Now that you know what’s running, how is each one referencing the table? Looking at the proc cache, you’ll see predicates and seek predicates, which you’ll combine on a list. You’re going to have to run the stuff that didn’t make it into the proc cache manually on a test server and add them to the list as well.

This is completely overwhelming to do all of it.  The more you do, the more accurate your results will be, but it’s not actually reasonable.  Do what’s reasonable, understand that you’re trading off some level of accuracy for time, and also understand that if you don’t make that tradeoff then you’ll never have time for anything else…not even going home at night.

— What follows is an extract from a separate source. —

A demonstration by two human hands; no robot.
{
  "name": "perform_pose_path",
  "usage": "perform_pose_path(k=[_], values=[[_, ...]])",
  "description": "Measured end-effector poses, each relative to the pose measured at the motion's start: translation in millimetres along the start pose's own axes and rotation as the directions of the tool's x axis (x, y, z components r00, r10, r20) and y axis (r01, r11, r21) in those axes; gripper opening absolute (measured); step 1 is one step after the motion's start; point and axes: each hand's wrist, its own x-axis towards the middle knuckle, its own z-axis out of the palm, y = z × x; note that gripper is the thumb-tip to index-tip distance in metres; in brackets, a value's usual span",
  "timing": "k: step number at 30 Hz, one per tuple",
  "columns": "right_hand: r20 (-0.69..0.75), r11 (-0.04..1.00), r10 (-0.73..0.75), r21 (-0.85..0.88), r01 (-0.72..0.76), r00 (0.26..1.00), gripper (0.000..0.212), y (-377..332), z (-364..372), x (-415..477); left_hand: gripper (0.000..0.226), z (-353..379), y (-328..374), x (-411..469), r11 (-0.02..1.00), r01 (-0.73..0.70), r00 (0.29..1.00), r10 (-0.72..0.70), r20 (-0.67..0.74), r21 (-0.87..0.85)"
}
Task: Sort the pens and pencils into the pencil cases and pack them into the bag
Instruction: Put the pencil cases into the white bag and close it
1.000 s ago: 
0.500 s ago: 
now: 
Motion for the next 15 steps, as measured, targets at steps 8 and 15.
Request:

Here’s what the list could use:

  • Proc or name of SQL Batch
  • How important is it
  • How often does it run
  • When does it run
  • Predicates and Seek Predicates (let’s just call them predicates)
  • Equality columns
  • Range columns
  • Inequality columns
  • Column’s returned
  • Rows returned

If there was a RID or Key Lookup on a reference to a nonclustered index, add the output columns and predicate (not the seek predicate for this case only) from the lookup on here as well.  The seek predicate on a lookup is just the clustered index key or RID bookmark added as hidden key columns on your nonclustered index; they will not help you here.

Now look at this list and look for consistencies. What equality predicates are used a lot? You should be able to find different groups of equality predicates that can accommodate most of your queries, and those are going to be the key columns you’ll consider for your indexes. The first key column is going to be the column all of the queries you want to use this index have in common as an equality column, then iterate through them as the columns are used less and less.

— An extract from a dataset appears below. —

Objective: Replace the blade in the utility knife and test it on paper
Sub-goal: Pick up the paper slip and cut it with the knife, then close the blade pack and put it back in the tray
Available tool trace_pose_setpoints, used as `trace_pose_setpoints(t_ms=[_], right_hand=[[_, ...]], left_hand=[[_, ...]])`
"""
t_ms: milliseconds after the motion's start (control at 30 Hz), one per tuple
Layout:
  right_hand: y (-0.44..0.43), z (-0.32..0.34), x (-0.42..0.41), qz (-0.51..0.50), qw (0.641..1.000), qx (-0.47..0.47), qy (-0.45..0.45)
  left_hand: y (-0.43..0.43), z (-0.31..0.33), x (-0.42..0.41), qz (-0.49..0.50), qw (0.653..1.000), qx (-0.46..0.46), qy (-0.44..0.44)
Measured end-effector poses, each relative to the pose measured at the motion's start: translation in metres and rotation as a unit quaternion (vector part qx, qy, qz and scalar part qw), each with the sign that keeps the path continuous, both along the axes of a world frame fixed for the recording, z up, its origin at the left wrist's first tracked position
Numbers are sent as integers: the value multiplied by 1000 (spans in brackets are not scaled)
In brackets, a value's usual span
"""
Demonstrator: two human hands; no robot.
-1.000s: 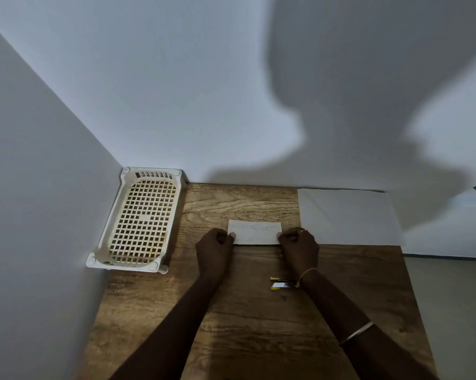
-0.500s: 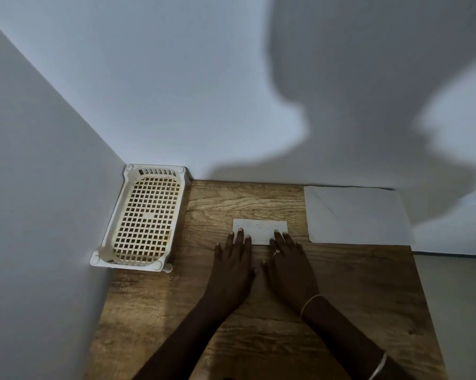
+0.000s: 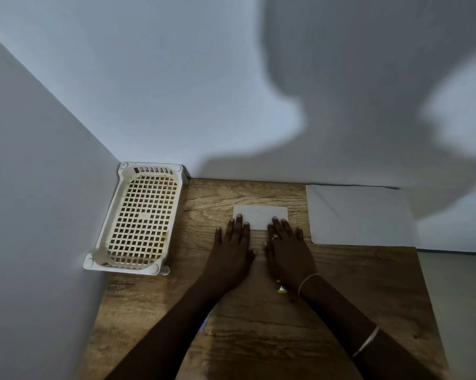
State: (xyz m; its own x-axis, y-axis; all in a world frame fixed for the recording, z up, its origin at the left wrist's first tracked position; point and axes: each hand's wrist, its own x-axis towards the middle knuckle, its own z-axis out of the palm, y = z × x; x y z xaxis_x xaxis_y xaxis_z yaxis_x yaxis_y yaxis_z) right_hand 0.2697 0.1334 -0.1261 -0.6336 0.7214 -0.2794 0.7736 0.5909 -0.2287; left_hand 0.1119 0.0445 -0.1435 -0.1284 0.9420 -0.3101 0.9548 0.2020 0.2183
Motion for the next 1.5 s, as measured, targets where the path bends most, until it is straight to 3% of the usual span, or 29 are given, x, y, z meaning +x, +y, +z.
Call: trace_pose_setpoints(t_ms=[333,967,1333,1500], right_hand=[[54,1,-26,-15,1000,-4,18],[68,6,-26,-17,999,2,36],[33,46,-19,-84,973,9,215],[-15,54,-10,-50,978,35,199]], left_hand=[[56,4,-26,-1,1000,13,-8],[67,1,-29,16,999,27,-21],[17,55,-19,131,955,201,-175],[-50,71,-20,184,927,260,-196]])
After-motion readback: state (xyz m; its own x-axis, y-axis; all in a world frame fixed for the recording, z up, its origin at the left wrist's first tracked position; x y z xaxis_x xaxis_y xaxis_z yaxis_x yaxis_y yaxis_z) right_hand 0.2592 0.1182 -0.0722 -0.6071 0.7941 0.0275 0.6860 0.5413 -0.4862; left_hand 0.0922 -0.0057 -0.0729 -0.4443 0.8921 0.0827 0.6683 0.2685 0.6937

This is not the traditional “order of cardinality” advice I’m sure you’ve heard when creating an index for a specific query, but we’re designing an index for your database, not your query. I’ll go one step further and say if it’s a toss-up between what’s the first key column, consider making it one that’s added sequentially such as DateAdded or ID on tables that see more updates because that will reduce page splits and fragmentation.

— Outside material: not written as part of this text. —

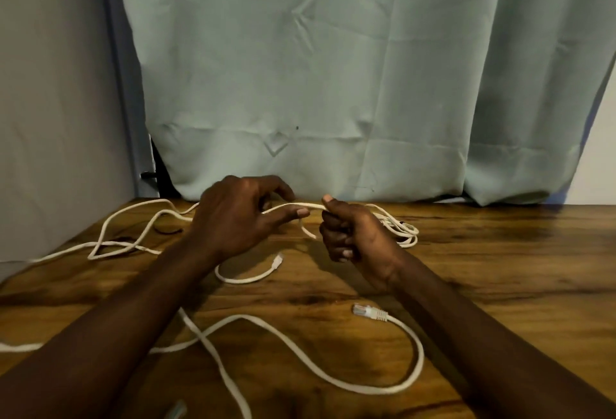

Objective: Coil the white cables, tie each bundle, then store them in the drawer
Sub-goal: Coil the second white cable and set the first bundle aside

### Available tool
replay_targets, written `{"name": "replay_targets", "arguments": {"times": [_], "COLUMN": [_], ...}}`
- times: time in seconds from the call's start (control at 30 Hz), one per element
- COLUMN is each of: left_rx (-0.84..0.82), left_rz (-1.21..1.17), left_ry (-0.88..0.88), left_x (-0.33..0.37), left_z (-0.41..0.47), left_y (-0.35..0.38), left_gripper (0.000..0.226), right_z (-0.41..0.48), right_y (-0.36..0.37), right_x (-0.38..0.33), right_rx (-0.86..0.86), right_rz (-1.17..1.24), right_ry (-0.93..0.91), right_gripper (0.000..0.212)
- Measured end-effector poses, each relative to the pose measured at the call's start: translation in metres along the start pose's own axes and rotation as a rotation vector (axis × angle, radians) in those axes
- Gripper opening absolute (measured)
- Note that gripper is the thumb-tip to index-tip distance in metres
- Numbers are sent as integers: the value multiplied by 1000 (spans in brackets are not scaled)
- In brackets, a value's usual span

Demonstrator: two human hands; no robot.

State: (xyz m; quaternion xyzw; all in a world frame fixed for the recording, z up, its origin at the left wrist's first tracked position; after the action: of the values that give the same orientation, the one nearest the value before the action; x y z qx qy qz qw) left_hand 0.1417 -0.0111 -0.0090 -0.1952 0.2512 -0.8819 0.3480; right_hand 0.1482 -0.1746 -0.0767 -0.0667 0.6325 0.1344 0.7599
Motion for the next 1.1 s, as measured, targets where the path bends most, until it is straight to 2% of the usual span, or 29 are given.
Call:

A query can take advantage of the chain of key columns starting with the first one. The chain can continue after each equality use. An inequality or range can take advantage of a key column as well, but the first one of these is the end of your chain. Once the chain is broken, everything else can be useful, but only as unordered values that don’t matter if they’re key columns or included columns.

You can stop putting in key columns when either queries stop being able to take advantage of them being ordered or the values you’re getting are either unique or close enough. These key columns aren’t free as Paul Randal (b|t) points out in his post On index key size, index depth, and performance.  If a key column is not very useful, then it’s very useful not to have it there.

I should note that if you’re using an index to enforce uniqueness then it will use all the key columns and none of the included columns to do so.  Based on the last paragraph you don’t want any key columns after it’s unique anyways, so don’t even consider that.  However, included columns aren’t used to calculate uniqueness, so you can make this a covering index if it helps you without hurting the unique constraint.

This process, like any other indexing process, isn’t going to be perfect. You’ll have to weigh your decisions with queries that are more critical or are called more often carry more weight in your decision.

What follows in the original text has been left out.